Google is using the amazing pattern recognition capabilities of millions of distributed human brains to perfect its optical character recognition software.
The trouble with crowdsourcing
Crowdsourcing has been getting some bad press lately, and for bad reasons.
For example, Google built a site called Google Flu Trends, which ideally can track and even predict the spread of flu across the world. In the past, Flu Trends has been accurate. But during the most recent flu season, Flu Trends " wildly overestimated" the outbreak.
Flu Trends crowdsources search queries for information about flu and thereby is supposed to indicate actual flu.
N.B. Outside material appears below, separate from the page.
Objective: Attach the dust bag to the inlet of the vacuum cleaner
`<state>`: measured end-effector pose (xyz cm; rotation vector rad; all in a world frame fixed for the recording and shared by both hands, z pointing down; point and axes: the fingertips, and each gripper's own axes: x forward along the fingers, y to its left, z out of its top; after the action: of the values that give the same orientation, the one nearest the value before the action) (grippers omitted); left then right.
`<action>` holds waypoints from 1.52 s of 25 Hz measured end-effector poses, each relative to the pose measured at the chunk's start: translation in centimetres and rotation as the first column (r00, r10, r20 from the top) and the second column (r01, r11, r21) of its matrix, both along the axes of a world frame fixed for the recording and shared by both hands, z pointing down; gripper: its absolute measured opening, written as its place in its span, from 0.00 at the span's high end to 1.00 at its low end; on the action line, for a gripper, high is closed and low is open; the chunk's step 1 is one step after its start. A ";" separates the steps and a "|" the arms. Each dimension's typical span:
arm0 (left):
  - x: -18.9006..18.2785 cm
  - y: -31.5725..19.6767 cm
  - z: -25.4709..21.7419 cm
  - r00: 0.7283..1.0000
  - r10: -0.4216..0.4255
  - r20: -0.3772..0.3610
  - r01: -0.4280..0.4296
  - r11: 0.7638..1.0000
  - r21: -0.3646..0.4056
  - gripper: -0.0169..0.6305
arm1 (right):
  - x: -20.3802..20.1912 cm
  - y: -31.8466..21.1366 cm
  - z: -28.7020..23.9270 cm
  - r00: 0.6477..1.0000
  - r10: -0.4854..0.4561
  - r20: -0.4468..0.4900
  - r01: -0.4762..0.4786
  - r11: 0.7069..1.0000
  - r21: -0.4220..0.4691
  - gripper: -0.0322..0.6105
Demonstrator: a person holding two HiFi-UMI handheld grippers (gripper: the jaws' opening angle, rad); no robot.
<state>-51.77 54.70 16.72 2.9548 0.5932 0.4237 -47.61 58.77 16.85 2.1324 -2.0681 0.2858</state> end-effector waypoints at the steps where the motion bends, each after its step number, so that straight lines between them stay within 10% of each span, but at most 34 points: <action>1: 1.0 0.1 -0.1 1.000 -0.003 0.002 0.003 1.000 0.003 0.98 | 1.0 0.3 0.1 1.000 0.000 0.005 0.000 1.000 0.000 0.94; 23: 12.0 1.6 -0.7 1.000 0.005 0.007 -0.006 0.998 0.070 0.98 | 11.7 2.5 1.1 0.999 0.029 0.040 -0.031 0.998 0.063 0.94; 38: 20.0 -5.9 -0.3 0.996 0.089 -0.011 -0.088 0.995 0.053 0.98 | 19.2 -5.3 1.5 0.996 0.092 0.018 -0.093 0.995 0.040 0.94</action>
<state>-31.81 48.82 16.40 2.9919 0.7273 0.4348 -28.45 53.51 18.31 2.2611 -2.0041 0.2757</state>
The problem with this assumption is that it doesn't measure actual flu at all -- it measures public anxiety about flu, which is subject to media manipulation. People go rushing to the search engines to find out about flu symptoms when the news is hyped about a coming outbreak.
Another supposed failure is the crowdsourcing on the social network Reddit of the manhunt for the Boston Bomber terrorist suspects. While actual events were unfolding, many on Reddit falsely identified a young man as a suspect. The man had been missing before the Boston bombing and was later found dead.
In general, crowdsourcing that tracks actual behavior is more useful and accurate than crowdsourcing that tracks opinions and attitudes.
Crowdsourcing is great for surfacing options to choose from (as I did with my crowdsourcing for this article). It's great for brainstorming and getting ideas. And it's great for gathering large numbers of data points and applying algorithms to that data.
Crowdsourcing isn't so great when you assume a weak correlation between measured attitudes and something else. It's important to remember that all you're really crowdsourcing is the attitudes, which can be manipulated, either by the media or by the crowd itself.